AI-PLAX: AI-based Placenta Assessment and Examination

ID# 2019-4905
Framework for placental assessment

Technology Summary

The placenta is a complex organ with many critical roles during pregnancy. Generally, placentas are examined post-birth by the attending physician or midwife in a brief inspection that can be less than a minute. Placentas are sent for pathological exam only when it is considered necessary (based on the physician’s exam, maternal health, or fetal health) and resources are available. Research suggests that a significant number of placentas are either incorrectly sent for pathological exam when additional analysis was likely not needed or not sent for pathological exam even though recommended indications were present. Automated placenta analysis based on photographic imaging may allow more placentas to be examined, reduce the number of normal placentas sent for full pathological examination, allow for timely on-site initial diagnosis, and provide an objective morphological and pathological analysis. To automate the assessment of placentas, Penn State inventors have created a novel AI-based methodology and software that, using photographs of the placenta, extracts key visual features and predicts pathological diagnoses. Using large datasets of placenta photos and corresponding pathological records, Penn State inventors have demonstrated that the novel program can predict common pathological diagnoses, including abruption, meconium, hypercoiled cord, irregular shape, and marginal cord insertion, with up to 97% accuracy.

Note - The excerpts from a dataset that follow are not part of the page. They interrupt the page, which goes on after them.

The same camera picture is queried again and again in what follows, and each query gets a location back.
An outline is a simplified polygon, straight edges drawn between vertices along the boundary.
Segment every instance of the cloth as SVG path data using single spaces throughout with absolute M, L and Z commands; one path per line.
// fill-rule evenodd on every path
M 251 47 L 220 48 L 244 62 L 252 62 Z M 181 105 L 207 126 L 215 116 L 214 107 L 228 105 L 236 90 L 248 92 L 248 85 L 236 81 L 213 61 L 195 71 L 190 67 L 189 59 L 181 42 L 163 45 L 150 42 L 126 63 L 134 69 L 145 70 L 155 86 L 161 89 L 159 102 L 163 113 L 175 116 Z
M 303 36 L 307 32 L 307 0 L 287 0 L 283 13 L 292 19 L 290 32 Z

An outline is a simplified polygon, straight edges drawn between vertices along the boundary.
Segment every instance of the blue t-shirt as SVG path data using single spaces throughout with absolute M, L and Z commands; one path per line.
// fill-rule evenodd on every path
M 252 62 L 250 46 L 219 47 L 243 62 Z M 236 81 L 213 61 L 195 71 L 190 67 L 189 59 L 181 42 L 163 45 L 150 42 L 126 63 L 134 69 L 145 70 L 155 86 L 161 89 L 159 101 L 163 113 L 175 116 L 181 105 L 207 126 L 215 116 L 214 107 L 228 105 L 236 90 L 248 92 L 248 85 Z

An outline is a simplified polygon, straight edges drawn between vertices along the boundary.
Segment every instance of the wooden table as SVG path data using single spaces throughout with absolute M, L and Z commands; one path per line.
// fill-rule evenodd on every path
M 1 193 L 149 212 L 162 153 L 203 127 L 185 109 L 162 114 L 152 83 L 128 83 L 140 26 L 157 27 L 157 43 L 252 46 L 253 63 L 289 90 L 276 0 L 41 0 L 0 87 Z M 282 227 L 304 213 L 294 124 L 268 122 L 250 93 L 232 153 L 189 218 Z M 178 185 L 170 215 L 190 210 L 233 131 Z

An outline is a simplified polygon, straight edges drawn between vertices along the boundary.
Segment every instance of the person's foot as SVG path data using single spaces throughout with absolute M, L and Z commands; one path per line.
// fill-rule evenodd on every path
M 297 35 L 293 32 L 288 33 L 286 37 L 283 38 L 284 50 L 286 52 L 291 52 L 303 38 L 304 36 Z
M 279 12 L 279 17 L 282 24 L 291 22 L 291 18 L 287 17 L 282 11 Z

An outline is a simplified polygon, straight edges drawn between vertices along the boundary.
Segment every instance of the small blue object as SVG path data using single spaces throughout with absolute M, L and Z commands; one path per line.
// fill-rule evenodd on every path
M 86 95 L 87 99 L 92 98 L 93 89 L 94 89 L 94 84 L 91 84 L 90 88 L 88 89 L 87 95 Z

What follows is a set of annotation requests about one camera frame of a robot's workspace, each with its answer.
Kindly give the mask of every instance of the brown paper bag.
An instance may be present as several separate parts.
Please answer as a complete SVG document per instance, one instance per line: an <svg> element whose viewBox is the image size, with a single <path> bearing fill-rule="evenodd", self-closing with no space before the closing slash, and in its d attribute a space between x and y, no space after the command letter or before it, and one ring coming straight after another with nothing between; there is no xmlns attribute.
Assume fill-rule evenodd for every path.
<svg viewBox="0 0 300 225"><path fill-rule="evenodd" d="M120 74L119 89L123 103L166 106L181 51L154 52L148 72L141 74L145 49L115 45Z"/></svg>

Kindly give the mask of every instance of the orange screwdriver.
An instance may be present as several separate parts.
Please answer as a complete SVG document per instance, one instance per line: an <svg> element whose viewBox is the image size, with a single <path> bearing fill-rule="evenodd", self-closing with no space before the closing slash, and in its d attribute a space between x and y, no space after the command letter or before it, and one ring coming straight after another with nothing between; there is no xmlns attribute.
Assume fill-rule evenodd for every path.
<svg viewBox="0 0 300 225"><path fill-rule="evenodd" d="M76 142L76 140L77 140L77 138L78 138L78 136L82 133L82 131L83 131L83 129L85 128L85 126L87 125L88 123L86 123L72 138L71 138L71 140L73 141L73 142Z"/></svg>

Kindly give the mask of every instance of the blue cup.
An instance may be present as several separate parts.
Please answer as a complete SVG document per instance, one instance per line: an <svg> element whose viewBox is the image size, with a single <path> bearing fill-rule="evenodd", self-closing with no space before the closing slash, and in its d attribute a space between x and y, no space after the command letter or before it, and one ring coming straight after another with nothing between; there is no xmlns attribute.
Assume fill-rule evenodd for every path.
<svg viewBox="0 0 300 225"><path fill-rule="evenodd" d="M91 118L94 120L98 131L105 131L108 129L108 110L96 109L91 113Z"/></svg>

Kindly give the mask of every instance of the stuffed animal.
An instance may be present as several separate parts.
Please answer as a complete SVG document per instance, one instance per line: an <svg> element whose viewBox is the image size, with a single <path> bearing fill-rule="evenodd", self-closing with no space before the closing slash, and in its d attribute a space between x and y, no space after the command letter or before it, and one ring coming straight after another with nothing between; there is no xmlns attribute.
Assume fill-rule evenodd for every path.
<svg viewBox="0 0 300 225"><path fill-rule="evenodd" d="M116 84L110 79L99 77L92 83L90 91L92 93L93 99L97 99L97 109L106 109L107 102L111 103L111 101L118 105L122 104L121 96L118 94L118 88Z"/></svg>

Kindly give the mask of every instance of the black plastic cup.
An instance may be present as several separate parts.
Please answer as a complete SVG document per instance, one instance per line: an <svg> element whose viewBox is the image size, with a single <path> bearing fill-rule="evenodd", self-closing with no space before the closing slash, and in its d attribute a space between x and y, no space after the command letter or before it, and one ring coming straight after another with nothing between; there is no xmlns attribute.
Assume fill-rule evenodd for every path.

Application & Market Utility

Post-delivery analysis of the placenta is useful for evaluating health risks of both the mother and baby. In the U.S., however, only about 20% of placentas are assessed by pathology exams, and placental data is often missed in pregnancy research because of the additional time, cost, and expertise needed. A computer-based tool that can be used in any delivery setting at the time of birth to provide an immediate and comprehensive placental assessment would have the potential to not only to improve health care, but also to radically improve medical knowledge.